Leviticus 16:29 Commentary - Ellicott's Commentary for English Readers (Old and New Testaments)
(29) And this shall be a statute for ever.—Literally, a statute of eternity, that is, an everlasting ordinance. That which is contained in Lev. 16:29-30 is binding upon the Israelites as long as they exist, and is to be observed by them annually.
In the seventh month, on the tenth day.—This month, which is called Tishri, corresponds to September, and is the month of great festivals. On the first is the Feast of Trumpets (see Lev. 23:24), on the tenth the Day of Atonement, and on the fourteenth begins the Feast of Tabernacles which lasts eight days.
Ye shall afflict your souls.—From Isa. 58:3; Isa. 58:5; Isa. 58:10 it is evident that by the phrase “to afflict the soul” is meant fasting. This is expressed by the fuller form, “to afflict the soul with fasting.” in Psa. 35:13, where the Authorised Version inconsistently translates it, “humbled my soul.” This is the only public fast ordained in the Mosaic Law; and the authorities during the second Temple defined more minutely in what this fasting consists. According to the canon law it consists not only in abstaining from eating and drinking, but from washing, anointing, wearing of shoes or sandals, and the marriage-bed, as they were the outward signs of joy. (Comp. Ecc. 9:10.) If any one presumptuously ate as much as a date with a kernel, or drank as much as fills one cheek, he violated the Law, and incurred the penalty of excision. If he did it unintentionally he had to bring a sin offering. The fast lasted from evening to evening, and is rigorously kept by Jews to this day. Exception was and still is made in the case of pregnant women, invalids, and children. This is the fast which the Apostle refers to in Act. 27:9. The marginal note on this passage, viz., “the fast was on the tenth day of the seventh month” (Lev. 23:27; Lev. 23:29), is not to be found in the first edition of the Authorised Version. It was introduced by Bishop Lloyd in the Bible published in London, 1701, fol., who took it from the Geneva Version (Geneva, 1560), and it was adopted in the Oxford 4to edition, 1703. When Christ admonishes his followers, “When thou fastest, anoint thine head, and wash thy face” (Mat. 6:17), He refers to the canonical law about fasting here given.

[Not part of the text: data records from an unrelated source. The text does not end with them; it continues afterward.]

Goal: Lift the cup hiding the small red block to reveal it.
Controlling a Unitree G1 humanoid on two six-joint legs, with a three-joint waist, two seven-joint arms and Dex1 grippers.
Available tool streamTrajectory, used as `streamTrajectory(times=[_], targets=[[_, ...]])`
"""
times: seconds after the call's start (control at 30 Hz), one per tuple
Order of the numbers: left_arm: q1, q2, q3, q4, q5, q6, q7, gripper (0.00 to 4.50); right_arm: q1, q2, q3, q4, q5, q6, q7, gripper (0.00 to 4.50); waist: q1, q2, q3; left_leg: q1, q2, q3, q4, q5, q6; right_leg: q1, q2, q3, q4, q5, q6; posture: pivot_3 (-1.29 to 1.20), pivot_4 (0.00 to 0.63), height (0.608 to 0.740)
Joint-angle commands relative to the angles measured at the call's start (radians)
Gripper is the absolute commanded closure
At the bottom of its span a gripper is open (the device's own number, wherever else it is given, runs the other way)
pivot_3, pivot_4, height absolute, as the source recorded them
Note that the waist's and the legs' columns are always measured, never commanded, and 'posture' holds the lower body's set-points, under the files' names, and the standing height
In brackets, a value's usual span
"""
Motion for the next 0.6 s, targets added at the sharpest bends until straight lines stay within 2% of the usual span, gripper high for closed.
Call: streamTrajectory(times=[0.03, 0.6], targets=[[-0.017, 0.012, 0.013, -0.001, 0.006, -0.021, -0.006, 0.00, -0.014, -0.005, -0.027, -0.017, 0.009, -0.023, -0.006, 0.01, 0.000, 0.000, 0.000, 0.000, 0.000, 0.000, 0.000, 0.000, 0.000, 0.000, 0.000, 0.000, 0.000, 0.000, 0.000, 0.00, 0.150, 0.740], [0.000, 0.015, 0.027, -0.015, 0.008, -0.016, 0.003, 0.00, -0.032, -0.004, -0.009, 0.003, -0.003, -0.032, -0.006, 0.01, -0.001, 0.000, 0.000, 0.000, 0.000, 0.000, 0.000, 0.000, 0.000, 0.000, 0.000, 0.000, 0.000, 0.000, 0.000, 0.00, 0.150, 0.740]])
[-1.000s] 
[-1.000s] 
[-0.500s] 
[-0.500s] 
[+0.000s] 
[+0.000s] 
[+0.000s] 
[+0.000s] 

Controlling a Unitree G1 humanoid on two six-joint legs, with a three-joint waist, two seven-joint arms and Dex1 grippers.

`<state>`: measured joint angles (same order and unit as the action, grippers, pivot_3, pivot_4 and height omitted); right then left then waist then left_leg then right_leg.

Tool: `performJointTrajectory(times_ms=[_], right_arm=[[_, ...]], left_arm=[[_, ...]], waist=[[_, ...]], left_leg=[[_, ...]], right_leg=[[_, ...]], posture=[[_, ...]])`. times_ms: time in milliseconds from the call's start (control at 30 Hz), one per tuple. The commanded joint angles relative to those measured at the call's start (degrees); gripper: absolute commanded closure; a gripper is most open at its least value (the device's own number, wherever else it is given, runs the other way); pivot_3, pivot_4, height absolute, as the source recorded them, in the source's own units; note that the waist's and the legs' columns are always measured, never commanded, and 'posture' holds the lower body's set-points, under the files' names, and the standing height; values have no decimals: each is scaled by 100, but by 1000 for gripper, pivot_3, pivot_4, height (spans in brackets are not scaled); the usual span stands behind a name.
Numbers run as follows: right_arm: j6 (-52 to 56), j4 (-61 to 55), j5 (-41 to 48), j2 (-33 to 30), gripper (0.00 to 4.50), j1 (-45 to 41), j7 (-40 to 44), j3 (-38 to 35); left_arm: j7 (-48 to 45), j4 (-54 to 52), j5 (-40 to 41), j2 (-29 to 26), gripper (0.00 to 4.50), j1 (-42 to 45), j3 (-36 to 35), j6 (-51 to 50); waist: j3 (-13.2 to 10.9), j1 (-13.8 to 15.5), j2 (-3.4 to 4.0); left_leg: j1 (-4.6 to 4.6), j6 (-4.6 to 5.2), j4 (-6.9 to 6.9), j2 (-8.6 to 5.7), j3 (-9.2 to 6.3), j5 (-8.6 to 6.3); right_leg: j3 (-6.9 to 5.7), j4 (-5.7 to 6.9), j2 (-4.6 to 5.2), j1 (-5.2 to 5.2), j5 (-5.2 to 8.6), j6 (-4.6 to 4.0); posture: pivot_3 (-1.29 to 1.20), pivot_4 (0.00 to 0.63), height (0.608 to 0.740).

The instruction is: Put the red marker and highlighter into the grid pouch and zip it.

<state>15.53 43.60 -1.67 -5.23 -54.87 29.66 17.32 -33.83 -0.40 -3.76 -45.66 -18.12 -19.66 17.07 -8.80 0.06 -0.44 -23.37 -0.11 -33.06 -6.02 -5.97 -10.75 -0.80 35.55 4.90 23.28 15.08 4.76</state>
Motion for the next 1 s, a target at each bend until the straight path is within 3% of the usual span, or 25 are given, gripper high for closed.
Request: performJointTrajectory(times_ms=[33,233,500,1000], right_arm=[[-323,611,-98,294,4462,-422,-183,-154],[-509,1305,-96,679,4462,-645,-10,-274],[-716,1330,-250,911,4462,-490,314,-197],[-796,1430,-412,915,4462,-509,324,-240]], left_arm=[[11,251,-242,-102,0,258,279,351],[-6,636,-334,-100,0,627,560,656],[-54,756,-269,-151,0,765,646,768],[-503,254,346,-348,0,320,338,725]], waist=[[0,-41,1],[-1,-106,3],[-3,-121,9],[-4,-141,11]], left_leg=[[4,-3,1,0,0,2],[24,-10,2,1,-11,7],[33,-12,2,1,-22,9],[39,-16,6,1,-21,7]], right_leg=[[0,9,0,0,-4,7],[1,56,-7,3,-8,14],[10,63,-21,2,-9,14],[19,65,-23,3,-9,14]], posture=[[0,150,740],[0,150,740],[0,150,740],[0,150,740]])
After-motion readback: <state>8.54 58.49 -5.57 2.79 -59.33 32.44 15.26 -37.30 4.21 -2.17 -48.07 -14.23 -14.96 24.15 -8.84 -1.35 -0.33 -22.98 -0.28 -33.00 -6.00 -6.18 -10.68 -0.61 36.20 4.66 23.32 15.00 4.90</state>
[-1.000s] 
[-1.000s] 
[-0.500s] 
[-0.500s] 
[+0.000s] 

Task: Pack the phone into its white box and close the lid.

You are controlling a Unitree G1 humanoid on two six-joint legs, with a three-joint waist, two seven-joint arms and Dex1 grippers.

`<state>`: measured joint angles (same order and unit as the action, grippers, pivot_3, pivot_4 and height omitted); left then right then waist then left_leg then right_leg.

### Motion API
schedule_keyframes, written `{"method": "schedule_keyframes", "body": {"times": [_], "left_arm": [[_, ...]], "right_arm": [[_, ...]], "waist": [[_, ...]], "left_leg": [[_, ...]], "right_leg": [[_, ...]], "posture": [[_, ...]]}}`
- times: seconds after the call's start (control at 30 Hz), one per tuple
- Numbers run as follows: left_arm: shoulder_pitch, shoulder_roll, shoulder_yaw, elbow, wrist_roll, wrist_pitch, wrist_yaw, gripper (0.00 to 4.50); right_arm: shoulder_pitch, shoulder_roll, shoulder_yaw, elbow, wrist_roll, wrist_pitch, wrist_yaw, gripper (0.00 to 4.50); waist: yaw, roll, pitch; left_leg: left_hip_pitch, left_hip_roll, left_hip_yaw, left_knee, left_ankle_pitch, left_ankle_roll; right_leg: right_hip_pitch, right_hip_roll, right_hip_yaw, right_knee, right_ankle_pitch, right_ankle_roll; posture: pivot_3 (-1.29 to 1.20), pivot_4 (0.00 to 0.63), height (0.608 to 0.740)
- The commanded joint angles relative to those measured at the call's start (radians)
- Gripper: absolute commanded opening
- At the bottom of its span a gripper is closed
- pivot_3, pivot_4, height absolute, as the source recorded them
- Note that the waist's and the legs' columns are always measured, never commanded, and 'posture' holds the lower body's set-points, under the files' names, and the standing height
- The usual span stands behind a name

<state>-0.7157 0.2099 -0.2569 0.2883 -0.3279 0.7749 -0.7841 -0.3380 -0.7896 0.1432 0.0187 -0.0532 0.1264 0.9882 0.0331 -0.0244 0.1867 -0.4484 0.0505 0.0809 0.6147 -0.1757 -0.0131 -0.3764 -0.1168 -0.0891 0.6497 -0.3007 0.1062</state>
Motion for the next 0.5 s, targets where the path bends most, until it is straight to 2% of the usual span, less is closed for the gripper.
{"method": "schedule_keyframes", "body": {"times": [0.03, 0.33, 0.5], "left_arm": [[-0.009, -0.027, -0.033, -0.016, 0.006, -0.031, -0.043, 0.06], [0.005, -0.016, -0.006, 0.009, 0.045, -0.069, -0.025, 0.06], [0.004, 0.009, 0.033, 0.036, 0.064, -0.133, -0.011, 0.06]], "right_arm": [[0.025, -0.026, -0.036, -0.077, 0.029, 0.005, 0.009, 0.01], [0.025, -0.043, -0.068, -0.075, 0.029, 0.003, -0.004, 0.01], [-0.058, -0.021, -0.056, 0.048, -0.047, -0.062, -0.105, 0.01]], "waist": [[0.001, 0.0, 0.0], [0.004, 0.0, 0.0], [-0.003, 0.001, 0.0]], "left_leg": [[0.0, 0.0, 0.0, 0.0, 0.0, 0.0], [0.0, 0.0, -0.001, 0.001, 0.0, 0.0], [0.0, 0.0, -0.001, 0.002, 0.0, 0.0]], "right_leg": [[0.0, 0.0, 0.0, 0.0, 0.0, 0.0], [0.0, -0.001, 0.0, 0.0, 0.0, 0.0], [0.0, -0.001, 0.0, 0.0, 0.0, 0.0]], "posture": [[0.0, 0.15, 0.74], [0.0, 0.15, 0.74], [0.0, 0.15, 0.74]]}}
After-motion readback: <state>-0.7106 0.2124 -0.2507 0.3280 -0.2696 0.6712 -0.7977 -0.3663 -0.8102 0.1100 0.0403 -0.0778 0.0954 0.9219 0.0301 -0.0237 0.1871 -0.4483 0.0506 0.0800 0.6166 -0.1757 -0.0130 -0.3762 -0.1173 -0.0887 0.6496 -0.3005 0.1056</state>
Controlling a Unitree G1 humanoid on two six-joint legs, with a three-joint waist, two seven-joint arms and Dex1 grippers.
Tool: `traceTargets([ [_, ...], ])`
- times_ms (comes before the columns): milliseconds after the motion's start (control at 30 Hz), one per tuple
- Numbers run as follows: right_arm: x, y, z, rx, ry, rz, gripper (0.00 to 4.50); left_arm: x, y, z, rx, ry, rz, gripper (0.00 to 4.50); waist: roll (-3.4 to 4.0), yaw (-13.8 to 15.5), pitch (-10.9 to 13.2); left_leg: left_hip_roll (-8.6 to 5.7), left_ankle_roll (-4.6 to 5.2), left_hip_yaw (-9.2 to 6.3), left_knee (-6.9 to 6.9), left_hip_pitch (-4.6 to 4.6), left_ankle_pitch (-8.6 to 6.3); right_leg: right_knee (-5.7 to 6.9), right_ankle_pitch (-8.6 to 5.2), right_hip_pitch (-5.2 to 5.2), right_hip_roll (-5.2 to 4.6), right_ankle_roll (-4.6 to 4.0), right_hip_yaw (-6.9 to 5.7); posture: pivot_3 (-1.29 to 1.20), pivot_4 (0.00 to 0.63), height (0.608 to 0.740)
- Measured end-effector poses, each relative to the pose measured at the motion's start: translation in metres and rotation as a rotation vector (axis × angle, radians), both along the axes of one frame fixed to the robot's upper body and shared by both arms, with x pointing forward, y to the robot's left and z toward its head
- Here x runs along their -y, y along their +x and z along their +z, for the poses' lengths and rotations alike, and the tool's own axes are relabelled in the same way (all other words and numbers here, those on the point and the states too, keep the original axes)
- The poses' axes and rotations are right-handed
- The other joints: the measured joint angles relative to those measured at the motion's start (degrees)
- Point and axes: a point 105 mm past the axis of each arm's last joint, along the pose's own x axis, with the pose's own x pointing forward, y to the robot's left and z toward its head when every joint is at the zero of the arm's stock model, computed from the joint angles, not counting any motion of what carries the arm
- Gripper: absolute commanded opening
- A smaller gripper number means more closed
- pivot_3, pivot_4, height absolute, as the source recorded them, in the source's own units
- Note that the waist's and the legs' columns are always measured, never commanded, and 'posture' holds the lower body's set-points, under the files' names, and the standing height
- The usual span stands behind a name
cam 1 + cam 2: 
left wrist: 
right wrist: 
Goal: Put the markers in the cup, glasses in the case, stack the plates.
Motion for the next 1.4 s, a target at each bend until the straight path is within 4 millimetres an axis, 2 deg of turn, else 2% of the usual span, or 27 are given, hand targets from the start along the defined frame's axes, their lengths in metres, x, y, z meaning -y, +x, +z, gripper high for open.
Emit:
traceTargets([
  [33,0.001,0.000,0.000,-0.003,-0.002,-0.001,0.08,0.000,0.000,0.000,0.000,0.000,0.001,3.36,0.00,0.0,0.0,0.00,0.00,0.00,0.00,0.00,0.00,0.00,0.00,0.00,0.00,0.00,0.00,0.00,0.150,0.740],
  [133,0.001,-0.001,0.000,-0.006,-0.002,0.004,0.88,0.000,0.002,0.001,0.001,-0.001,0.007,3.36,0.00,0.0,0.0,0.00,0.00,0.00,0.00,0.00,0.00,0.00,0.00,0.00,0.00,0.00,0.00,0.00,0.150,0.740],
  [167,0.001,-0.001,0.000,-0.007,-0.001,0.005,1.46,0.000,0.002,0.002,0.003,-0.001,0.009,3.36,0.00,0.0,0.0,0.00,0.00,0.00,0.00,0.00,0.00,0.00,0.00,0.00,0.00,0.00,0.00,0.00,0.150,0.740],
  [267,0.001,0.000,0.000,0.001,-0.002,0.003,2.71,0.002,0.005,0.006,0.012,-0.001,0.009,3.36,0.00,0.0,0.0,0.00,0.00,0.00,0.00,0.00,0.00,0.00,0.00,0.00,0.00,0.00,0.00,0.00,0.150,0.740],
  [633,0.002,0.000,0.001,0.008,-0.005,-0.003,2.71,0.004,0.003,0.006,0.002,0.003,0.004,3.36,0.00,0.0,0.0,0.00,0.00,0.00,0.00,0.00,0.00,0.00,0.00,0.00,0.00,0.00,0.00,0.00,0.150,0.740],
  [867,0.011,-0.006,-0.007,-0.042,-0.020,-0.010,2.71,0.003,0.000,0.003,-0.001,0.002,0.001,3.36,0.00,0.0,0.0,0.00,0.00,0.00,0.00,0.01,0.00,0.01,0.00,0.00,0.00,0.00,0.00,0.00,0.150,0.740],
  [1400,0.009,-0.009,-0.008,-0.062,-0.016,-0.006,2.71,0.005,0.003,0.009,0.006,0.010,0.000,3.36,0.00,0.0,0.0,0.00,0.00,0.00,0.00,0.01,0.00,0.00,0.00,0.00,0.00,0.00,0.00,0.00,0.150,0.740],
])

And do no work at all.—Better, ye shall do no manner of work, as the same phrase is rendered in the Authorised Version in Lev. 23:31. It is to be regretted that this legal phrase, which occurs five times in the Pentateuch, four of which are to be found in this very book (Lev. 16:29; Lev. 23:3; Lev. 23:28; Lev. 23:31; Num. 29:7), should have been translated differently in the Authorised Version. This variation is all the more glaring in Num. 29:7, which is the parallel passage to this. The day was to be a rest from all manual and other secular work exactly as on the Sabbath, with this exception, that whilst work on the Sabbath was punished with stoning, labour on the Day of Atonement was punished with excision.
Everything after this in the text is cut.